Il a soutenu que la coalition de l'OTAN pouvait «améliorer la situation» sur le terrain, mais que, finalement, les forces afghanes devront elles-mêmes pouvoir assurer la sécurité de leur pays, en guerre depuis 25 ans.
Dans l'entourage du premier ministre, on expliquait hier que Stephen Harper avait simplement répété ce que le gouvernement explique depuis l'hiver dernier, à savoir que l'objectif consiste à former l'Armée afghane, puisque les combats ne seront pas terminés en 2011, lorsque le Canada partira de Kandahar. On concède que les phrases utilisées à CNN ont peut-être été plus directes qu'à l'habitude, mais que, sur le fond, le gouvernement répète le même message depuis 12 mois.

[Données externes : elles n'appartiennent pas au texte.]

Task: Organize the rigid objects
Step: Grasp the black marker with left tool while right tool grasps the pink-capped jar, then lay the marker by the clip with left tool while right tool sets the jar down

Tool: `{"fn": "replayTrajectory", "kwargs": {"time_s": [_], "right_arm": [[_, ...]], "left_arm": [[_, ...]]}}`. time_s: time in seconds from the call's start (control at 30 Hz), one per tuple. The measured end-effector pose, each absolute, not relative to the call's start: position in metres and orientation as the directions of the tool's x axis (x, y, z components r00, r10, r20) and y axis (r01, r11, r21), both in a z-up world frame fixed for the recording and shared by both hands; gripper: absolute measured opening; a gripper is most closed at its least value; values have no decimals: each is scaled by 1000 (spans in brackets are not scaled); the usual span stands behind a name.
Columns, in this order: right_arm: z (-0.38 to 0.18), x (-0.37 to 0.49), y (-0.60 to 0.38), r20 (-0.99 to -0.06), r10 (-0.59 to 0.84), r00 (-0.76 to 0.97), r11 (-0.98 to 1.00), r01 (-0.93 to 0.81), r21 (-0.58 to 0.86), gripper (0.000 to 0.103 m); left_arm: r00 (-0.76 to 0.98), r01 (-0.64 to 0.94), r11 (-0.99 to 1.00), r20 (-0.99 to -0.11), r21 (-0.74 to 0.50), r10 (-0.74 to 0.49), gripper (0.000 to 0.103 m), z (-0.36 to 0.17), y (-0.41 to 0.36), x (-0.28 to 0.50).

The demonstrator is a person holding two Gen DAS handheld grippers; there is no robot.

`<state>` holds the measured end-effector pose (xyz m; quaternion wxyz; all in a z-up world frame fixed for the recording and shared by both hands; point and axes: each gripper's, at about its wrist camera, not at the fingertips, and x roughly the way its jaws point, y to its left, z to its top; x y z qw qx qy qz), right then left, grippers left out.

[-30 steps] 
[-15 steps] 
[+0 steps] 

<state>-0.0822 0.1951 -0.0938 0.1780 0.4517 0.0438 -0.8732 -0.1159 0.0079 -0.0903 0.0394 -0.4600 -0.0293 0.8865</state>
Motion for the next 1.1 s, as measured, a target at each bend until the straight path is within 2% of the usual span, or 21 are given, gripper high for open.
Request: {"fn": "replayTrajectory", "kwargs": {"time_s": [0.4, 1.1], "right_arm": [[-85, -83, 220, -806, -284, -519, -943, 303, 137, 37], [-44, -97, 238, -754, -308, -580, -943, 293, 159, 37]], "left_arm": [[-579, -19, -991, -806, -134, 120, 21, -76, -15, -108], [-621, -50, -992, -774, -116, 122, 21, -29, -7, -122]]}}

Lors de la période de questions hier, Stephen Harper n'a pas bronché. «Notre position est claire, a-t-il dit. Nous sommes en Afghanistan pour entraîner les forces afghanes à assurer la sécurité de leur propre pays. Nos troupes font un très bon travail, et ce gouvernement est très fier de leurs efforts.»

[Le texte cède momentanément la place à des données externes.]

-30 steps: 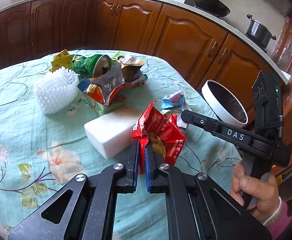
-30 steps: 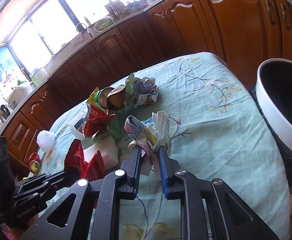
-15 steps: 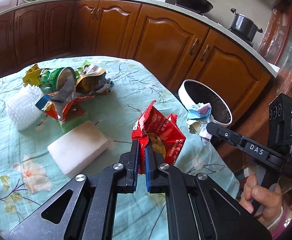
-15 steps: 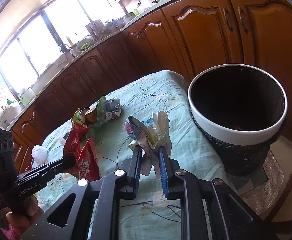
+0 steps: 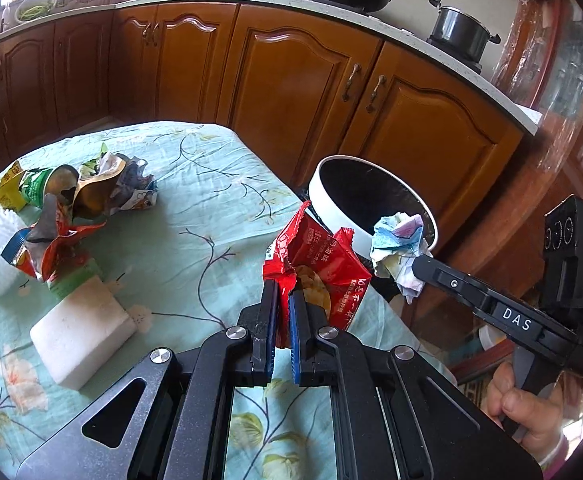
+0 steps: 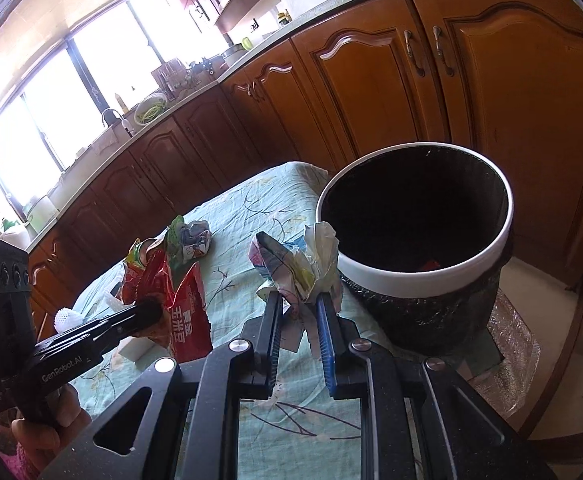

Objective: Collect trash
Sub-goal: 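Carry the chip bag and wrapper in both tools over the bin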

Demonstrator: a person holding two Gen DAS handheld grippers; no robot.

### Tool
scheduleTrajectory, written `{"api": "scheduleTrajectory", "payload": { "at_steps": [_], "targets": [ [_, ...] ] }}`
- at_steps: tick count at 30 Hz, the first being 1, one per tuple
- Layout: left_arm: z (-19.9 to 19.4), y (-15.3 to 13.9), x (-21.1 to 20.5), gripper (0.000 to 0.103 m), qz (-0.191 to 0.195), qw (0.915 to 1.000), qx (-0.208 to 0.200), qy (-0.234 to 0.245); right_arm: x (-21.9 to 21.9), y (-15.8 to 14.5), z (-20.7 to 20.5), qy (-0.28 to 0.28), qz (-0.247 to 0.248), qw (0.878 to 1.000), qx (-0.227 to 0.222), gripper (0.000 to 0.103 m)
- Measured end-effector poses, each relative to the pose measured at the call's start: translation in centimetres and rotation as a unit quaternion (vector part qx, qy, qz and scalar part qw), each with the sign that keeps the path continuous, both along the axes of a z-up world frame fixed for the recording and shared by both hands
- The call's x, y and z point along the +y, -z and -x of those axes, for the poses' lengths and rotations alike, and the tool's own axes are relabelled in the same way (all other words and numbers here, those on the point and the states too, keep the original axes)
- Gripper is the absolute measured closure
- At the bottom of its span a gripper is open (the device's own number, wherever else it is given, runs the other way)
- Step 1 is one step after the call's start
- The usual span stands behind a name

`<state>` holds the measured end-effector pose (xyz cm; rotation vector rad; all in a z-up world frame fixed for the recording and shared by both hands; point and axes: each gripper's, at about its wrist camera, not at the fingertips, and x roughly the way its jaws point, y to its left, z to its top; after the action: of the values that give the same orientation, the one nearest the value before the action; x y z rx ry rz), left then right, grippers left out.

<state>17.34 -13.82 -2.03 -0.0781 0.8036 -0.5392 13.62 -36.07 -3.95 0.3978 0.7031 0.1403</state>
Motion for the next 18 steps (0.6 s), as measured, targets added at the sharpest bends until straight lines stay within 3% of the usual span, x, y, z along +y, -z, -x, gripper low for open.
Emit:
{"api": "scheduleTrajectory", "payload": {
  "at_steps": [18],
  "targets": [
    [-3.4,-1.4,-7.4,0.098,-0.015,0.9992,-0.007,0.037,-5.9,-0.9,-1.1,0.064,0.022,0.998,-0.002,0.085]
  ]
}}
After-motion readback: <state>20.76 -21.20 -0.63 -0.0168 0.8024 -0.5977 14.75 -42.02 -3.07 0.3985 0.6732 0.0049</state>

Est-ce que l'aveu du premier ministre sur la force de l'insurrection est de nature à décourager les soldats canadiens qui partiront pour l'Afghanistan au cours des prochaines semaines? Le lieutenant-colonel à la retraite Rémi Landry, devenu expert militaire au sein du Groupe d'étude et de recherche sur la sécurité internationale de l'Université de Montréal, estime que non. «Stephen Harper n'a pas dit que nos troupes ne servaient à rien là-bas. Il a dit que la solution finale allait être afghane», dit-il.
Incohérence?
Bob Rae a lui aussi soutenu que la solution en Afghanistan ne serait pas uniquement militaire. «Dans ce sens-là, le premier ministre n'a rien dit de nouveau. Beaucoup de gens pensent cela», a-t-il dit hier.
Par contre, les trois partis d'opposition reprochent au gouvernement de ne pas mettre en pratique une stratégie cohérente avec cette affirmation. «Il faut que la diplomatie et l'aide au développement prennent une place beaucoup plus grande», a soutenu le chef du Bloc québécois, Gilles Duceppe.
Ottawa a bonifié son aide au développement de 600 millions en juin dernier, portant le total à 1,9 milliard de dollars entre 2001 et 2011. Le coût de la mission militaire, de son côté, devrait osciller autour de huit milliards de dollars sur la même période.
Aux yeux du chef du NPD, Jack Layton, Stephen Harper vient de se rendre compte que l'approche militaire est inefficace. «Il me semble que M. Harper a commencé à ouvrir la porte à une autre approche en Afghanistan», a-t-il dit, soutenant lui aussi que le Canada devrait davantage appuyer les efforts diplomatiques dans la région.